Signs of parainfluenza
Symptoms of this type of SARS strongly resemble the flu, but for parainfluenza, the heavier upper respiratory tract infection and prolonged course are characteristic. This disease develops gradually, and already on the fourth day there may be complications - pneumonia or bronchitis. Therefore, as soon as the first symptoms appear, you need to see a doctor.
Signs of this ARVI are as follows:
- a sore throat;
- feeling of weakness and weakness;
- pain when swallowing;
- dry, sometimes "barking" and coarse cough;
- a slight increase in temperature;
- aches in the body;
- runny nose.
Sometimes, due to the swelling of the vocal cords and their reflex spasm, breathing difficulties may occur.

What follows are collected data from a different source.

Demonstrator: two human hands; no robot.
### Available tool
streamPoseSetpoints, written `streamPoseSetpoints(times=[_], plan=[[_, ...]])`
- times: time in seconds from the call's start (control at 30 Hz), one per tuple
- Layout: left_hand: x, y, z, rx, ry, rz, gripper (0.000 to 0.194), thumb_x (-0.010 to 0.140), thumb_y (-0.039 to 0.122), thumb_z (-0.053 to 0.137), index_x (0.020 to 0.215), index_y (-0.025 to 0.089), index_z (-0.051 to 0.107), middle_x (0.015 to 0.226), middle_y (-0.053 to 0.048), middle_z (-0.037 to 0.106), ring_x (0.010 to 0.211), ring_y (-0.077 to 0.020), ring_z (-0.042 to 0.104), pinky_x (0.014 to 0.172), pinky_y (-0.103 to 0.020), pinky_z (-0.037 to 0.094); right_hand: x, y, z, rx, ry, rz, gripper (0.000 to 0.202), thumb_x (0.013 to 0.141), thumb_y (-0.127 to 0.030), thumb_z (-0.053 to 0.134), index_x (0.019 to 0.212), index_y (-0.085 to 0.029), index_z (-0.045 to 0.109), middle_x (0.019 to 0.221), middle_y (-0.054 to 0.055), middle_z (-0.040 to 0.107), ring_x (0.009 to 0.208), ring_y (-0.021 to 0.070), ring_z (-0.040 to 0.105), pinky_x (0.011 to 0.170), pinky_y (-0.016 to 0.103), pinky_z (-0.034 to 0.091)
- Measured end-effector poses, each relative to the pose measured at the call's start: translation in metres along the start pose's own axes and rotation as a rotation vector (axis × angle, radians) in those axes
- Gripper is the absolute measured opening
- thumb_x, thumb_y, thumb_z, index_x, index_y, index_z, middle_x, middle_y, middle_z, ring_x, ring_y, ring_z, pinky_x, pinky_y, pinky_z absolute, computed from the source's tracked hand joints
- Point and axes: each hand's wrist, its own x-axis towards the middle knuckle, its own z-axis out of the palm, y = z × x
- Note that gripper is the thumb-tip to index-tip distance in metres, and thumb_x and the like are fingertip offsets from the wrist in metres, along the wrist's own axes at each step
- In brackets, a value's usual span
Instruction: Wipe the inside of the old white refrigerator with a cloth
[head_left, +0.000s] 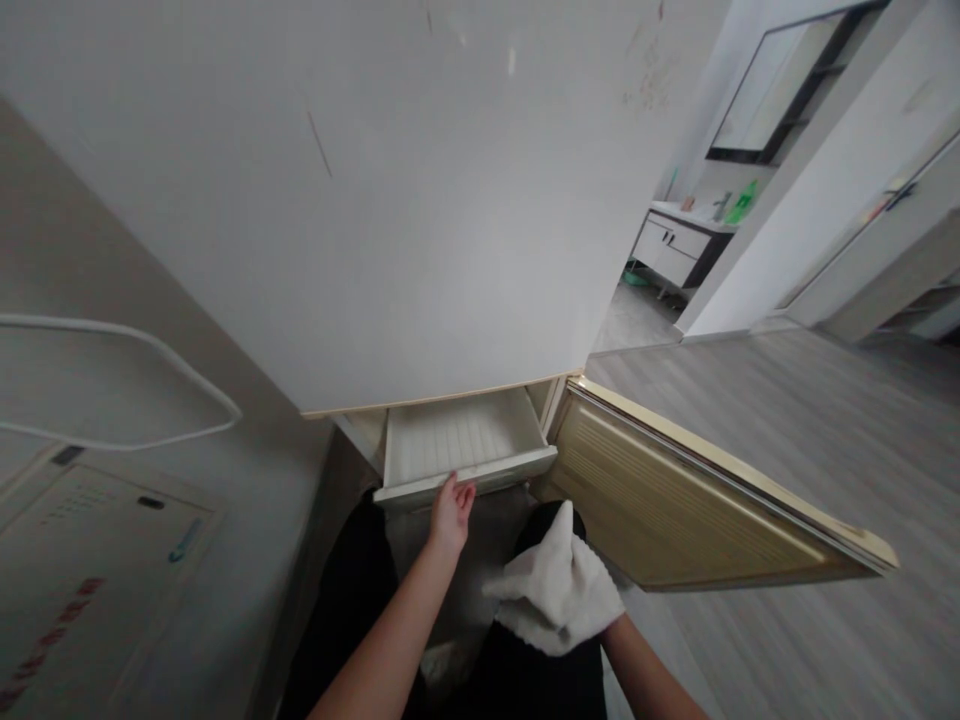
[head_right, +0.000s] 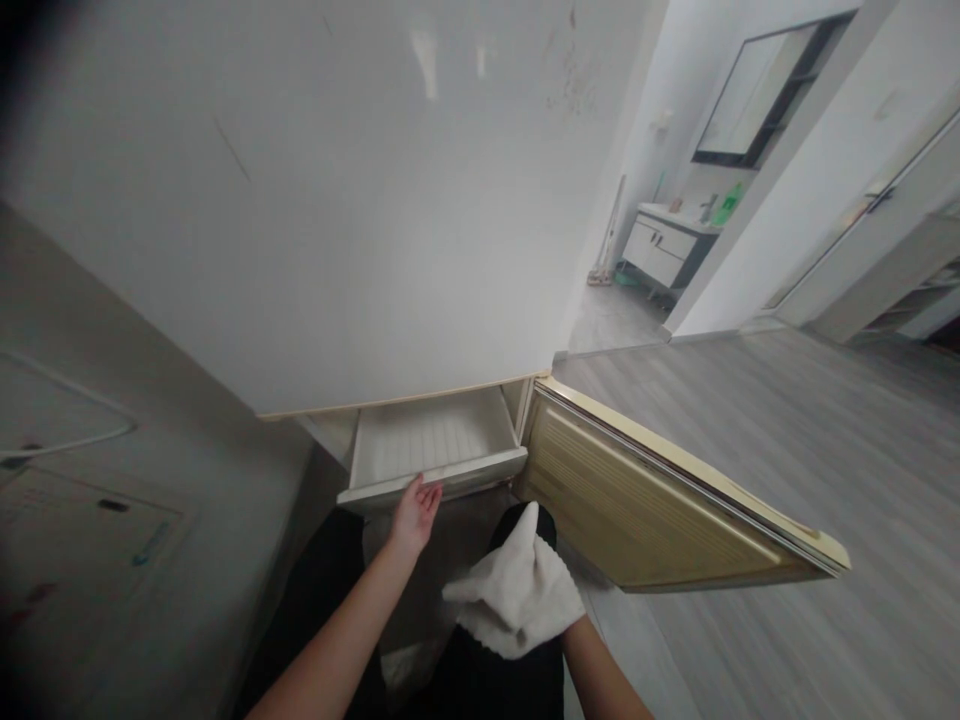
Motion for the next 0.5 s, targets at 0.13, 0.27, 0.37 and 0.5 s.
streamPoseSetpoints(times=[0.13,0.27,0.37,0.5], plan=[[-0.018,-0.018,-0.026,0.0,0.036,0.013,0.024,0.099,0.016,0.055,0.076,0.019,0.058,0.076,-0.003,0.061,0.07,-0.0087,0.065,0.072,-0.018,0.058,-0.007,0.012,0.007,0.026,0.001,0.052,0.056,0.085,-0.033,0.058,0.134,-0.009,0.068,0.125,0.022,0.07,0.115,0.041,0.069,0.1,0.048,0.056],[-0.024,-0.03,-0.039,0.003,0.019,0.017,0.022,0.099,0.016,0.056,0.077,0.018,0.06,0.081,-0.005,0.065,0.076,-0.0104,0.069,0.077,-0.021,0.059,-0.006,0.013,0.011,0.027,-0.011,0.027,0.06,0.081,-0.037,0.062,0.133,-0.007,0.069,0.129,0.024,0.068,0.12,0.0425,0.066,0.105,0.05,0.054],[-0.025,-0.034,-0.041,0.0,-0.002,0.011,0.021,0.099,0.015,0.056,0.079,0.018,0.061,0.086,-0.006,0.068,0.083,-0.0123,0.072,0.083,-0.025,0.06,-0.001,0.009,0.01,0.014,-0.046,0.021,0.065,0.077,-0.04,0.066,0.135,-0.011,0.067,0.13,0.022,0.068,0.119,0.0413,0.067,0.102,0.05,0.055],[-0.026,-0.032,-0.046,0.015,-0.04,-0.003,0.017,0.098,0.013,0.057,0.082,0.018,0.062,0.09,-0.008,0.071,0.09,-0.0163,0.075,0.09,-0.032,0.06,0.002,0.006,0.009,-0.01,-0.021,-0.022,0.076,0.07,-0.048,0.072,0.135,-0.009,0.066,0.128,0.021,0.069,0.117,0.0415,0.067,0.1,0.05,0.056]])
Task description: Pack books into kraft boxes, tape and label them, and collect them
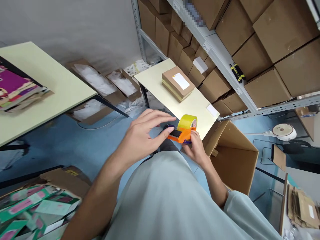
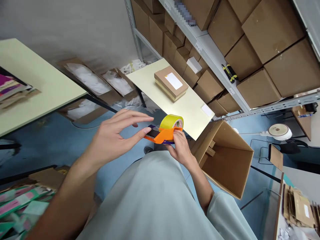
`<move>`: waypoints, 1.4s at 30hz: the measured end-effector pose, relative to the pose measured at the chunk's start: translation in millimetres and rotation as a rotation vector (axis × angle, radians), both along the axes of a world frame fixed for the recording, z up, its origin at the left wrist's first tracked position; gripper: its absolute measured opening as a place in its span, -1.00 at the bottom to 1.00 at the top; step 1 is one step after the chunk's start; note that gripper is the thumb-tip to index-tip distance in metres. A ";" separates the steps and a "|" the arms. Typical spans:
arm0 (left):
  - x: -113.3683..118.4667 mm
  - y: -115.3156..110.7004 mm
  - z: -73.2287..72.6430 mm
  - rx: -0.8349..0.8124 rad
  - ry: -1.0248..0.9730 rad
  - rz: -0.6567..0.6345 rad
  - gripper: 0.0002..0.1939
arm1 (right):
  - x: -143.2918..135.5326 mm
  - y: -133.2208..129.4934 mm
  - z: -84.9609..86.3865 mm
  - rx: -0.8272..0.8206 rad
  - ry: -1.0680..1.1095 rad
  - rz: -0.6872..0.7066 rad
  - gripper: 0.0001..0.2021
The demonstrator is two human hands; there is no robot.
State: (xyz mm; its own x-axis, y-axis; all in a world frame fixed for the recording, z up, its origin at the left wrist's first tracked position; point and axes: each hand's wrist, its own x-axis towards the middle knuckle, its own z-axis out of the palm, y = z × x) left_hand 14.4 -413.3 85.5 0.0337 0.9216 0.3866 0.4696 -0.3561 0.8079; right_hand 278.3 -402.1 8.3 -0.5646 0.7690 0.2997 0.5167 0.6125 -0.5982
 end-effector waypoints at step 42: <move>-14.6 194.4 -246.4 -0.273 -0.158 0.330 -0.81 | 93.7 197.9 -117.3 -0.244 -0.624 -0.031 -0.76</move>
State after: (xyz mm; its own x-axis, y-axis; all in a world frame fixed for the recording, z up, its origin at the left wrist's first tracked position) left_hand -0.2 -219.0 -160.9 -0.3188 0.9420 0.1046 0.3860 0.0282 0.9221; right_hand 372.0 -204.2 -109.1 -0.5522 0.7919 -0.2607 0.8259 0.4769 -0.3007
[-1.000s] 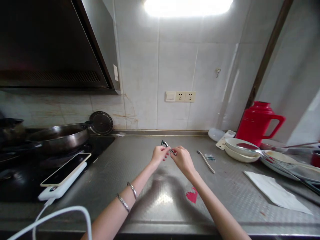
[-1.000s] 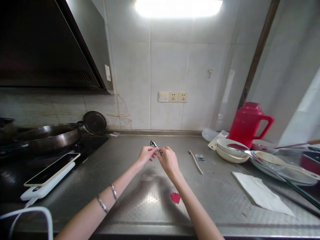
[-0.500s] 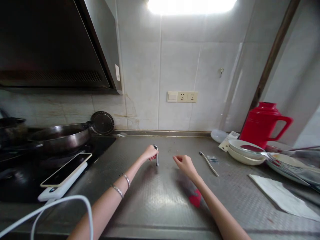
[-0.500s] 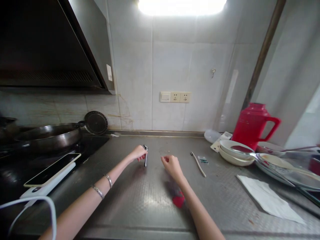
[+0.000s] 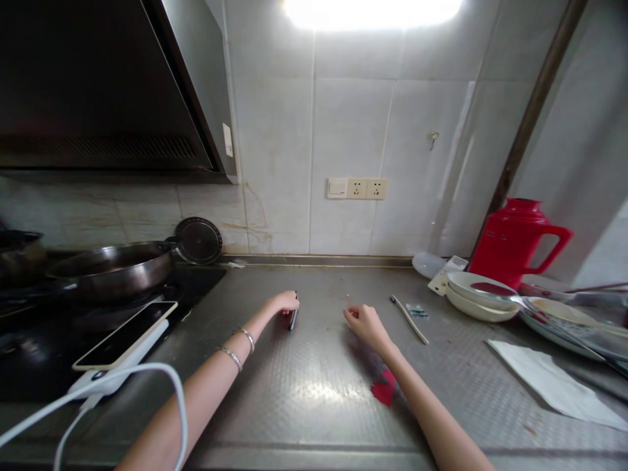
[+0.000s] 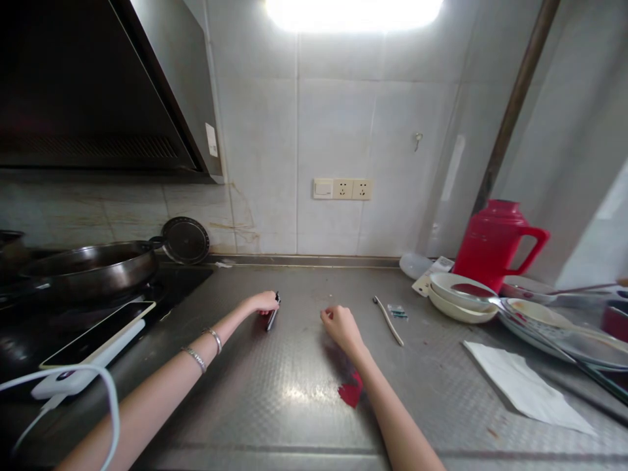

Signs of the fluInfluenza causes RNA-containing viruses of genus A, B, C. This disease is characterized by intoxication, not a prolonged febrile period, a lesion of the mucous membranes of the upper respiratory tract.
Influenza is common in both adults and children, especially during the cold season. This disease begins, as a rule, acute, with a rise in temperature to 38-40 degrees and the appearance of severe symptoms of intoxication: the headache pain (and it is localized mainly in the region of the temples, superciliary arches and forehead), weakness, aches in the joints and throughout the body, weakness.
Then there are symptoms of trachea and bronchial involvement - dry cough, perspiration and sore throat, pain and sore throat. The face and neck of the patient become hyperemic, nasal breathing is difficult. Arterial blood pressure decreases slightly, and the heart rate, on the contrary, increases. Sometimes there are nosebleeds and herpes on the wings of the nose and lips.
In adults, fever can persist for five days, after which the patient's condition begins to improve. But this does not always happen, because the flu can cause serious complications, for example, such dangerous as infectious-toxic shock or pneumonia.
The most attention should be paid to the elderly people who are ill with the flu, because they have the highest risk of complications. At them on a background of an infection the existing chronic pathologies can become aggravated, that will essentially worsen their state of health. Influenza is also dangerous for children up to a year, so they should be watched very carefully for their well-being.
Signs of ARVI in the childIn children, the disease begins with a rise in temperature, chills and the appearance of symptoms of intoxication - headache, weakness, lethargy, body aches. The baby can become very moody and irritable.
The child's face becomes hyperemic. The nose of it will be laid, from it there can be plentiful allocation. The baby has perspiration and sore throat, lacrimation, pain in the eyes, and dry or wet cough. When these signs appear in children, you should consult a doctor who knows which symptoms are characteristic for this or that variety of ARVI, and therefore, can establish the correct diagnosis and appoint treatment.
Signs of acute respiratory infections, which require urgent medical help
To many people, ARVI does not seem to be a very serious disease, but this is not at all the case. Symptoms of SARS sometimes take a very dangerous nature. Calling an ambulance is recommended in the following cases:
- rise in temperature from 40 degrees and above;
- no effect of taking antipyretics at a temperature above 38;
- very severe headache;
- appearance on the skin of the rash;
- impairment of consciousness (fainting, confused consciousness, hallucinations);
- pain in the chest, arising from breathing;
- difficulty exhaling or inhaling;
- the appearance of a sputum of a brown or greenish hue or with an admixture of blood;
- feeling of lack of air, shortness of breath;
- edema and pain behind the sternum, not associated with the process of breathing.
Such varieties of ARVI as influenza can lead to complications, especially in elderly people and in young children. And those who suffer from serious chronic diseases (diabetes mellitus, cardiovascular diseases and respiratory pathology), there is a danger of their exacerbation. Complications worsen the prognosis of the disease. and sometimes even become a cause of death.